A ocasião é propícia para que, festejando o Dia Mundial da Língua Portuguesa, possamos também ladear o idioma oficial de países de quatro continentes (além dos irmãos na África, temos o Timor-Leste, na Ásia, além de nós na América e os portugueses na Europa) com idiomas falados nesses lugares (e em outros, mas como não como língua oficial do país). Aliás, é oportuno lembrar que o idioma lusitano se abrasileirou em nosso país e ganhou especificidades em outros lugares do planeta. A diversidade nos une sob a mesma língua – na origem, ao menos.
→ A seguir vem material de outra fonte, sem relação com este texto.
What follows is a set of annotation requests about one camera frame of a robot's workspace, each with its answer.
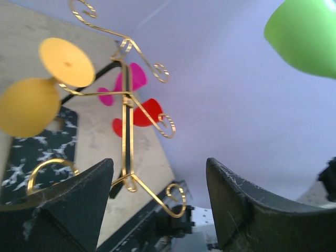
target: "pink cup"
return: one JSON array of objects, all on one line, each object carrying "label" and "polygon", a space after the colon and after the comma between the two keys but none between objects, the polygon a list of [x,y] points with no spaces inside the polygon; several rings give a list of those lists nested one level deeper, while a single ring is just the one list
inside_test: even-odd
[{"label": "pink cup", "polygon": [[[136,91],[147,84],[147,76],[142,68],[136,63],[131,63],[130,68],[132,71],[133,91]],[[118,75],[113,91],[122,91],[122,73]],[[99,88],[97,92],[109,92],[109,90],[107,88]],[[99,96],[99,100],[106,106],[112,106],[114,103],[112,95]]]}]

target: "black cable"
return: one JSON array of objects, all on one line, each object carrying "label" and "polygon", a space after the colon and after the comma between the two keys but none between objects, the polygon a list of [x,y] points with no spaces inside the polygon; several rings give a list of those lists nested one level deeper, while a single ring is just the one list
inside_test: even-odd
[{"label": "black cable", "polygon": [[[98,80],[100,77],[102,77],[103,75],[105,75],[108,71],[110,71],[110,70],[112,70],[113,68],[115,68],[115,67],[121,67],[121,63],[119,62],[119,61],[112,61],[111,63],[109,63],[108,65],[106,65],[104,68],[102,68],[101,70],[99,70],[97,73],[96,73],[96,78],[95,78],[95,80],[94,80],[94,82],[96,81],[96,80]],[[84,90],[84,89],[86,89],[86,88],[88,88],[89,86],[87,86],[87,87],[83,87],[83,88],[77,88],[77,89],[75,89],[77,92],[80,92],[80,91],[82,91],[82,90]],[[62,102],[61,102],[61,104],[62,105],[64,105],[64,103],[66,103],[67,101],[69,101],[71,98],[73,98],[75,95],[71,95],[71,94],[69,94],[69,95],[67,95],[66,97],[64,97],[63,99],[62,99]]]}]

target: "curly scroll end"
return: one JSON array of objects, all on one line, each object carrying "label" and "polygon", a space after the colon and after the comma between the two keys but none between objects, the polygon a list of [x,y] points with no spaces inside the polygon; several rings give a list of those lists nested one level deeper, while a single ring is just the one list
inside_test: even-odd
[{"label": "curly scroll end", "polygon": [[133,48],[132,39],[124,38],[118,50],[111,56],[111,60],[122,60]]},{"label": "curly scroll end", "polygon": [[165,137],[165,138],[173,138],[175,136],[176,133],[176,127],[174,124],[174,121],[167,115],[167,114],[159,114],[159,121],[163,124],[163,126],[165,128],[168,128],[169,126],[163,121],[164,118],[167,118],[171,128],[172,128],[172,134],[171,135],[167,135],[166,133],[164,133],[161,129],[158,129],[158,131]]},{"label": "curly scroll end", "polygon": [[68,166],[71,168],[73,175],[77,176],[79,174],[79,171],[77,170],[77,168],[75,167],[75,164],[72,163],[69,160],[65,160],[65,159],[50,159],[47,161],[44,161],[40,164],[38,164],[34,169],[33,172],[31,173],[31,175],[28,178],[28,184],[27,184],[27,188],[26,188],[26,194],[27,195],[32,195],[33,193],[35,193],[35,179],[36,176],[38,174],[38,171],[40,169],[42,169],[43,167],[45,167],[48,164],[62,164],[63,166]]},{"label": "curly scroll end", "polygon": [[84,14],[92,17],[92,18],[96,18],[97,17],[96,10],[88,2],[86,2],[84,0],[69,0],[70,9],[71,9],[72,13],[76,16],[76,18],[78,18],[82,23],[84,23],[84,24],[86,24],[86,25],[91,26],[92,28],[94,28],[95,27],[94,25],[92,25],[89,22],[85,21],[84,18],[82,18],[82,16],[79,15],[78,11],[76,11],[75,6],[74,6],[74,2],[75,1],[79,1],[79,2],[81,2],[83,4],[85,4],[89,8],[90,12],[88,12],[87,10],[83,10],[82,12]]},{"label": "curly scroll end", "polygon": [[169,72],[163,64],[155,63],[154,69],[155,70],[153,70],[152,72],[160,82],[167,83],[169,81]]},{"label": "curly scroll end", "polygon": [[171,198],[173,201],[177,202],[177,199],[175,197],[173,197],[173,195],[171,194],[171,189],[173,187],[176,187],[179,192],[180,192],[180,195],[182,197],[182,207],[181,207],[181,211],[177,214],[177,213],[172,213],[171,210],[167,211],[166,212],[171,215],[172,217],[174,218],[180,218],[183,216],[184,212],[185,212],[185,209],[186,209],[186,206],[187,206],[187,203],[186,203],[186,197],[185,197],[185,193],[183,191],[183,189],[178,185],[178,184],[170,184],[167,188],[166,188],[166,195]]}]

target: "black and white patterned fabric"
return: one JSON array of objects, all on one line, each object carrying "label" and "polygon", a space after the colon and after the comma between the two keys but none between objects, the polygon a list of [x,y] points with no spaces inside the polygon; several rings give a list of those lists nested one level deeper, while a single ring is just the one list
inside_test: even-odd
[{"label": "black and white patterned fabric", "polygon": [[[57,117],[64,122],[59,131],[44,130],[32,138],[13,138],[1,184],[0,204],[14,204],[16,199],[26,196],[29,176],[41,162],[53,158],[75,161],[77,113],[61,107]],[[39,170],[35,189],[47,188],[73,175],[70,167],[47,165]]]}]

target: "green plastic cup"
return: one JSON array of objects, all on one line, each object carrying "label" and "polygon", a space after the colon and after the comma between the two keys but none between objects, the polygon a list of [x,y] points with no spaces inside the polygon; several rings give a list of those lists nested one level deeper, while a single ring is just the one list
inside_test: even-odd
[{"label": "green plastic cup", "polygon": [[336,79],[336,3],[286,0],[272,14],[265,38],[294,68]]}]

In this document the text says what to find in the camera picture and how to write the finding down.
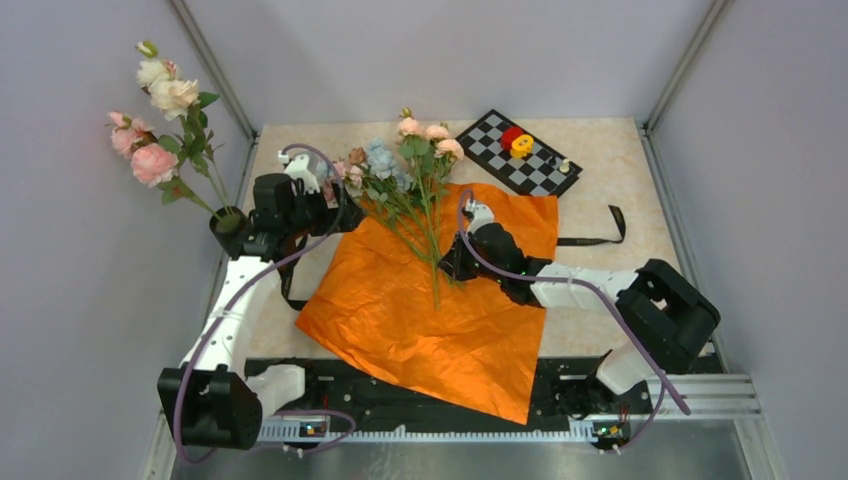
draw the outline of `white wall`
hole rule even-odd
[[[732,365],[790,478],[844,478],[848,2],[735,2],[659,129]]]
[[[645,118],[710,0],[191,0],[251,120]]]
[[[134,85],[148,37],[212,88],[163,1],[0,6],[3,478],[138,478],[159,370],[202,325],[221,252],[208,217],[161,206],[103,126],[114,108],[173,126]],[[209,117],[233,189],[246,140],[221,105]]]

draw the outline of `black vase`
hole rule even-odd
[[[213,215],[209,219],[209,230],[212,232],[212,235],[215,235],[215,239],[218,240],[218,243],[221,244],[221,247],[227,252],[230,258],[238,258],[242,253],[241,250],[244,241],[250,234],[250,221],[247,215],[239,210],[238,207],[222,208],[215,213],[217,217]],[[224,219],[225,217],[231,218],[231,216],[236,217],[231,221],[231,225],[218,220],[218,217]]]

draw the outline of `marble tabletop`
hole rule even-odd
[[[618,230],[608,205],[617,205],[627,222],[620,245],[558,247],[556,260],[567,265],[600,269],[635,269],[649,258],[677,266],[668,226],[632,118],[515,119],[518,125],[581,167],[580,179],[559,198],[561,237],[616,239]],[[449,122],[456,135],[472,121]],[[347,156],[351,148],[373,138],[393,138],[395,122],[266,125],[259,137],[249,190],[259,175],[279,172],[277,151],[290,143],[307,143],[331,158]],[[488,183],[511,192],[471,161],[458,163],[454,183]],[[248,194],[244,211],[253,208]],[[295,269],[291,298],[306,299],[317,288],[332,260],[341,235],[304,256]],[[260,315],[250,345],[250,357],[336,358],[294,325],[298,312],[280,295],[271,295]],[[609,315],[560,308],[547,312],[540,357],[596,356],[624,342],[625,335]]]

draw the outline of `orange wrapping paper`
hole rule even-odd
[[[525,255],[552,258],[556,197],[510,196],[482,185],[449,185],[440,247],[456,233],[460,193],[471,186]],[[339,243],[297,326],[347,363],[380,380],[526,424],[545,311],[521,307],[491,280],[453,286],[393,233],[366,219]]]

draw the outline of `checkered board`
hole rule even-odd
[[[533,137],[533,151],[524,159],[512,158],[508,150],[501,148],[500,140],[503,132],[513,126],[515,123],[510,119],[490,110],[456,139],[465,156],[519,195],[541,197],[565,193],[583,169],[523,128],[524,133]],[[566,173],[559,170],[563,162],[568,165]]]

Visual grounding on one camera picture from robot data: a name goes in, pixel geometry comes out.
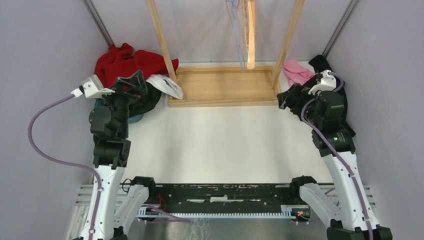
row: pink cloth
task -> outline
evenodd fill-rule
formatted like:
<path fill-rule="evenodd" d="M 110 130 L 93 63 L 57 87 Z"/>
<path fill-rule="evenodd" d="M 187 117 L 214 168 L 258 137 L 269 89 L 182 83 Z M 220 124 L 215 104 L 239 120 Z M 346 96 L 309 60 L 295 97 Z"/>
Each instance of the pink cloth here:
<path fill-rule="evenodd" d="M 289 87 L 295 83 L 303 85 L 315 75 L 309 69 L 301 66 L 296 59 L 284 61 L 282 72 L 288 78 Z"/>

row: wooden base
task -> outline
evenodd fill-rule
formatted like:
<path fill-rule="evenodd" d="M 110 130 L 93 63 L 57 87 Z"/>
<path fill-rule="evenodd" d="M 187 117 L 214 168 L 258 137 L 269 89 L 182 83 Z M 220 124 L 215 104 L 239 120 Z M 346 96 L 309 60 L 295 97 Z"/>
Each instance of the wooden base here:
<path fill-rule="evenodd" d="M 169 97 L 170 107 L 275 106 L 273 66 L 256 66 L 242 72 L 236 66 L 179 67 L 177 84 L 182 100 Z"/>

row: white table surface
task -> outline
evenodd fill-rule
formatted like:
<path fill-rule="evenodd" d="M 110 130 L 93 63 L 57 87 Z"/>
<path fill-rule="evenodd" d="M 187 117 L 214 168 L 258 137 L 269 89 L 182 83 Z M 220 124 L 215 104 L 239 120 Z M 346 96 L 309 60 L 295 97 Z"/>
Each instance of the white table surface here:
<path fill-rule="evenodd" d="M 301 65 L 312 67 L 307 62 Z M 281 73 L 281 90 L 287 90 Z M 129 125 L 131 149 L 122 179 L 156 183 L 289 183 L 302 175 L 332 183 L 311 129 L 277 106 L 169 107 Z"/>

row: red cloth
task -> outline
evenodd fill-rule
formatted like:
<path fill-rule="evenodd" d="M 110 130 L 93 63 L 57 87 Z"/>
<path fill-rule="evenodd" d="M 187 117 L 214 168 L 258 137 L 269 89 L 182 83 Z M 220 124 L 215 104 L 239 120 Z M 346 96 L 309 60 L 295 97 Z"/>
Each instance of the red cloth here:
<path fill-rule="evenodd" d="M 109 52 L 101 56 L 95 65 L 94 73 L 100 79 L 105 88 L 115 83 L 118 77 L 127 78 L 137 70 L 143 71 L 144 80 L 152 74 L 168 74 L 167 66 L 162 55 L 138 50 L 133 53 L 133 47 L 127 43 L 121 47 L 114 45 L 109 47 Z M 173 70 L 178 68 L 178 59 L 172 60 Z"/>

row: gray wall
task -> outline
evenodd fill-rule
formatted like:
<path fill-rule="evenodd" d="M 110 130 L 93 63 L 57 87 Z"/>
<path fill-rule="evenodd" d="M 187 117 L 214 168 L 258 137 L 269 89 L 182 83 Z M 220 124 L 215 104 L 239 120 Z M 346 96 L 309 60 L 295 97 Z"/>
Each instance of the gray wall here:
<path fill-rule="evenodd" d="M 90 174 L 39 156 L 27 127 L 93 74 L 107 46 L 80 0 L 2 1 L 0 33 L 0 238 L 63 239 Z M 92 106 L 78 98 L 46 112 L 34 125 L 36 143 L 58 159 L 90 164 Z"/>
<path fill-rule="evenodd" d="M 92 0 L 116 45 L 161 53 L 144 0 Z M 225 0 L 155 0 L 169 54 L 182 63 L 238 62 Z M 258 0 L 256 61 L 275 61 L 294 0 Z M 305 1 L 287 59 L 310 60 L 325 48 L 349 0 Z"/>
<path fill-rule="evenodd" d="M 382 225 L 394 239 L 422 239 L 424 1 L 361 1 L 329 62 L 347 81 L 359 169 Z"/>

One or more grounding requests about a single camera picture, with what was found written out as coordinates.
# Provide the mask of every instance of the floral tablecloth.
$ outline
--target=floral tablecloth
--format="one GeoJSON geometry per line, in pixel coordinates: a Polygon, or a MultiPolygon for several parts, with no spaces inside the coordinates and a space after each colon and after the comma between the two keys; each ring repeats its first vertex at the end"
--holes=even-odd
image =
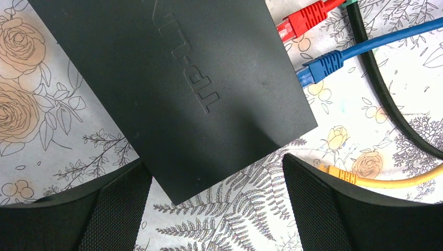
{"type": "MultiPolygon", "coordinates": [[[[274,21],[314,0],[266,0],[274,21]]],[[[439,0],[359,1],[371,37],[443,16],[439,0]]],[[[137,158],[26,0],[0,2],[0,204],[33,202],[137,158]]],[[[294,68],[354,41],[345,11],[285,45],[294,68]]],[[[443,148],[442,29],[375,51],[396,104],[413,128],[443,148]]],[[[318,128],[175,206],[154,180],[135,250],[301,250],[282,173],[293,153],[360,177],[403,179],[440,163],[394,128],[357,59],[305,90],[318,128]]],[[[443,177],[405,189],[372,189],[437,203],[443,177]]]]}

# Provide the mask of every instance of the red connector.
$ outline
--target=red connector
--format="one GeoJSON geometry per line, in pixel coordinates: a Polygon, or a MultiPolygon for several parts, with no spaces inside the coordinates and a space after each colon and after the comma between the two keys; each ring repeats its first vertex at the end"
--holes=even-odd
{"type": "Polygon", "coordinates": [[[283,42],[298,38],[328,17],[328,12],[342,4],[344,0],[318,1],[292,13],[277,25],[277,31],[283,42]]]}

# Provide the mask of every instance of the tablecloth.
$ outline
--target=tablecloth
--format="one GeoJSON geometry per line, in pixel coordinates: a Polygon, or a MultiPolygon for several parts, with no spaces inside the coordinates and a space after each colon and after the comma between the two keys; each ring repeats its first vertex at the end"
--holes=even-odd
{"type": "MultiPolygon", "coordinates": [[[[313,2],[266,0],[275,23],[313,2]]],[[[359,5],[370,37],[443,16],[439,0],[363,0],[359,5]]],[[[26,0],[2,0],[0,24],[1,205],[33,202],[138,158],[26,0]]],[[[397,106],[439,148],[442,30],[375,50],[397,106]]],[[[353,44],[346,11],[337,8],[284,46],[297,69],[353,44]]],[[[305,94],[319,126],[302,138],[177,206],[154,179],[134,250],[302,250],[282,173],[284,153],[376,179],[403,179],[440,163],[394,128],[358,59],[346,61],[305,94]]],[[[443,180],[371,190],[438,203],[443,180]]]]}

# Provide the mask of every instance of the tp-link logo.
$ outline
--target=tp-link logo
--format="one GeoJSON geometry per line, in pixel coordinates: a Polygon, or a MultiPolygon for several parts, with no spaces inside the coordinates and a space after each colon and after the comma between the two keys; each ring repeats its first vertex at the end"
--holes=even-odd
{"type": "Polygon", "coordinates": [[[191,45],[186,39],[179,23],[172,13],[163,15],[164,0],[156,0],[153,13],[153,21],[162,37],[168,40],[177,41],[178,47],[171,51],[175,60],[181,61],[185,65],[183,75],[194,91],[200,105],[206,113],[209,113],[208,106],[220,99],[218,93],[210,91],[211,80],[203,77],[195,65],[191,65],[189,57],[186,55],[191,50],[191,45]]]}

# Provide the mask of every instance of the rose drawing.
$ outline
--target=rose drawing
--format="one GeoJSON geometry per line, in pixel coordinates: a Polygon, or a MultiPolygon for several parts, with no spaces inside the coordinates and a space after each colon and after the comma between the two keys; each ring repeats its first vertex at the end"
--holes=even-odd
{"type": "Polygon", "coordinates": [[[383,160],[378,152],[362,154],[352,165],[352,173],[368,179],[374,179],[383,168],[383,160]]]}
{"type": "Polygon", "coordinates": [[[332,128],[329,132],[327,140],[328,147],[333,151],[338,150],[343,146],[347,139],[348,136],[346,129],[343,126],[338,125],[332,128]]]}
{"type": "Polygon", "coordinates": [[[39,133],[45,113],[36,97],[15,81],[0,78],[0,155],[20,151],[39,133]]]}
{"type": "Polygon", "coordinates": [[[21,89],[33,92],[48,83],[43,35],[21,18],[0,16],[0,76],[18,79],[21,89]]]}

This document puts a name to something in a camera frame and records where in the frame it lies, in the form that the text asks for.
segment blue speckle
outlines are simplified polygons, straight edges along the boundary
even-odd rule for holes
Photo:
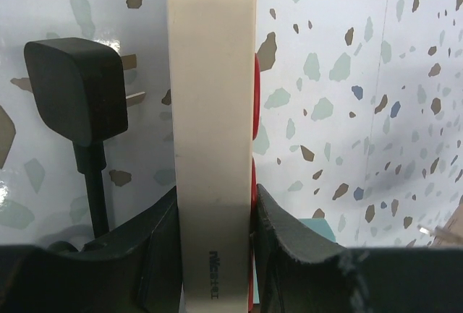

Para encerrar esta breve reflexão, julgo apropriado rememorar José Craveirinha.
Amigos:
As palavras mesmo estranhas
se têm música verdadeira
só precisam de quem as toque
ao mesmo ritmo para serem
todas irmãs
E eis que num espasmo
De harmonia como todas as coisas
Palavras rongas e algarvias ganguissam
Neste satanhoco papel
E recombinam em poema.
O poeta moçambicano lembra que é possível fazer poesia em “ronga*” (língua de Moçambique) ou em “algarvia” (alusão a Portugal). Ambas, como diz a voz poética, “ganguissam” (“namoram”, na língua ronga) no papel “satanhoco” (de origem “ronga”, mas explicitamente demonstrando, em sua formação, a união entre as línguas lusitana e africana, significando “diabo”, “sacana”). Como resultado, o fruto dessa relação profana, contra todos os purismos gramaticais, entre vocábulos de línguas – por conseguinte, culturas tão distintas – se “recombinam” no poema e no cotidiano do país moçambicano. Aprendamos com o mestre da poesia a dialogar, poeticamente, em português (português brasileiro, português moçambicano…), nessa data, com outras línguas e a praticar, a partir do idioma, as linguagens da solidariedade, da compreensão, da inclusão, da equidade, do conhecimento…
Fábio Roberto Ferreira Barreto
Professor (SME-SP) e Mestre em Literatura (USP)
*De acordo com Armindo Ngunga e Madalena Cítia Simbine, autores do livro Gramática Descritiva da Língua Changana: “Shangaana-Tsonga (60/4) é um grupo linguístico que inclui três línguas mutuamente inteligíveis faladas principalmente nas três províncias moçambicanas do sul do Save (Inhambane, Gaza e Maputo), nomeadamente: Rhonga (60/4/1), Changana ou Tsonga (60/4/2) e Tshwa (60/4/3)” (p.18).